It’s wonderful to buy the first veggies or fruit of the season. Asparagus have been on the shelves for a few weeks now. Visually and taste-wise (if you like delicate food) they are real crowd-pleasers, either as an accompaniment to a fish or chicken dish or as a main salad served with bread as a brunch or light supper dish.
Both the fatter white spears and the slim green spears are delicious but I have a preference for the green spears, finding them nuttier in taste and more versatile.
They are very difficult to grow and have been described by one gardening expert as the diva of veggies as they need high maintenance and there’s a long wait for the spears to shoot up from the earth with a lot of watering, which given our drought conditions is probably not adviseable right now.

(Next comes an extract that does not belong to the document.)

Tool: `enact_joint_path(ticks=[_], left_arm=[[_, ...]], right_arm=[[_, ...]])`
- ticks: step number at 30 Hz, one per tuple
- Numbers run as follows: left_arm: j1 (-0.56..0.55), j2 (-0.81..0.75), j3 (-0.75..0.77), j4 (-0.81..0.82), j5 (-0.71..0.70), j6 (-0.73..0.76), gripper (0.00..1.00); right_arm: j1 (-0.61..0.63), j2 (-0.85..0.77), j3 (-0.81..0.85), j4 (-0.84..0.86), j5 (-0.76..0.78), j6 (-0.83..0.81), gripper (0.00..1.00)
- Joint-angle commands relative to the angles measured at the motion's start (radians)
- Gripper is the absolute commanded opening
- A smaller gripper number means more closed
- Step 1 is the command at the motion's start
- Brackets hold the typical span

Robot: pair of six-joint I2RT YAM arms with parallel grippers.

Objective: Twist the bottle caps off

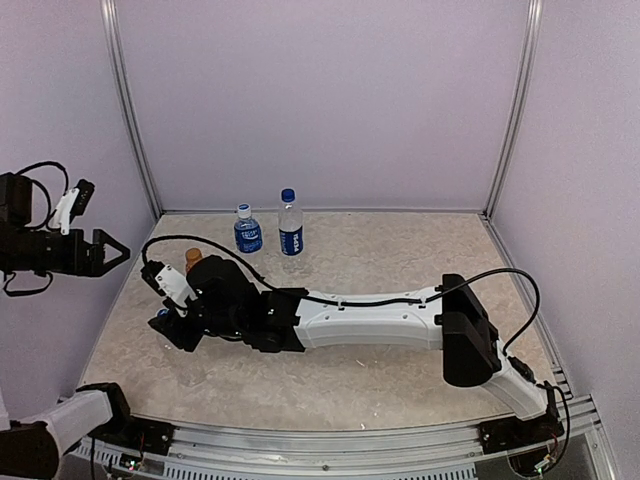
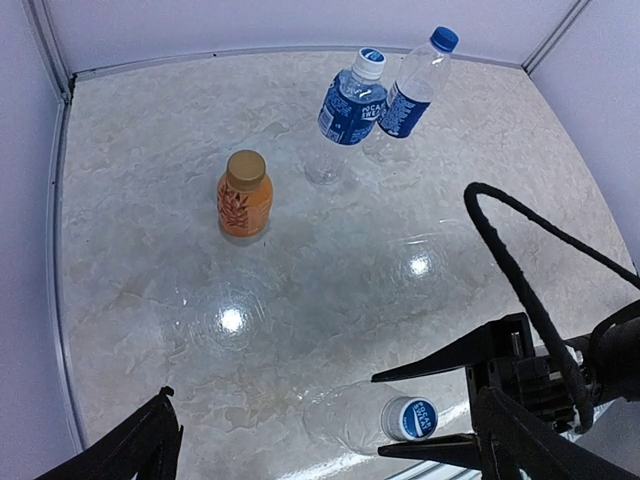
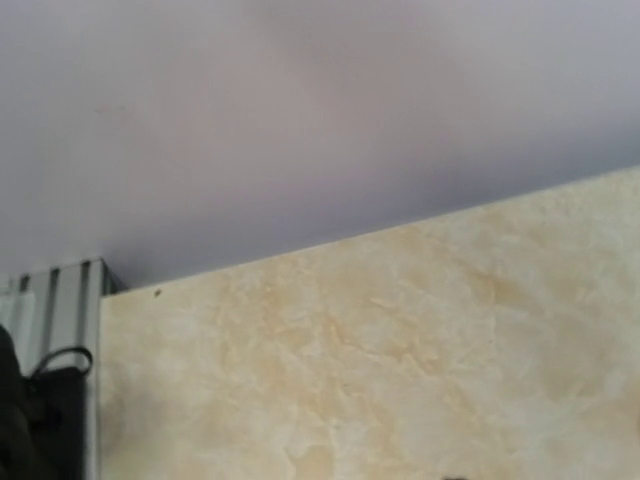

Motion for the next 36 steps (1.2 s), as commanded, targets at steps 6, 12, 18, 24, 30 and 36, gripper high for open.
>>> enact_joint_path(ticks=[6,12,18,24,30,36], left_arm=[[-0.015,0.004,-0.009,-0.046,0.006,0.016,0.99],[-0.029,0.024,0.019,-0.067,0.105,0.066,0.99],[-0.139,0.104,0.083,-0.085,0.302,0.132,0.97],[-0.460,0.252,0.256,-0.203,0.183,0.318,0.98],[-0.666,0.244,0.170,0.054,0.008,0.291,0.99],[-0.756,0.222,0.063,0.347,0.071,0.204,0.99]], right_arm=[[0.004,-0.029,-0.055,-0.006,-0.003,0.015,0.17],[-0.008,-0.180,-0.127,-0.041,0.016,0.036,0.00],[-0.085,-0.551,-0.578,0.230,0.056,0.183,0.00],[-0.183,-0.771,-0.776,0.346,0.014,0.248,0.00],[-0.194,-0.820,-0.777,0.451,-0.028,0.254,0.00],[-0.195,-0.798,-0.755,0.530,-0.095,0.286,0.00]])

So it’s best not to go down that path and better to rather seek out asparagus from your local market or supermarket.
Ensure they are firm to the touch when you gently press the fatter base and that they spring backwhen you press the tips.
Asparagus needs the minumum of cooking time and there are various ways to do this: you can either steam them; boil them briskly by plunging them briefly in hot water; roast them for a few minutes once your oven has heated to a high temperature; put them under the grill or on a griddle pan on the braai. The three latter methods really brings out their flavour, enhancing that earthy and nutty character.
One of the simplest and best ways to eat asparagus is to roast them and wrap parma ham around them which you can serve as a starter or to serve them blanched or roasted with salmon; a match made in heaven.
I made a brunch dish with mine which was light, easy and took a few minutes to prepare.
One bunch of slim fresh green asparagus
1 cup of fresh, shelled peas or frozen garden peas
1 handful torn dill
1/2 cup sour cream
Roast or grill the asparagus for a few minutes and taste one ensuring the thicker base is cooked but they remain firm to the touch.
Remove from the oven and blanch the peas so that they retain their colour.
In a flat bowl scatter the asparagus and then the peas. Scatter a few small gem lettuce leaves around. Last poach the eggs and gently place on top of the salad.
Drizzle some olive oil on top and using the back of a teaspoon dot around some sour crea and some torn dill fronds.
Finally scatter a few capers on top and serve immeditaely so that the eggs remain hot – the yolks should be cooked but not too runny .
Serve with whole wheat bread or toast soldiers.
If it’s a boozy brunch a sauvignon blanc or chenin goes down a treat; if not freshly squeezed ornage juice does the trick.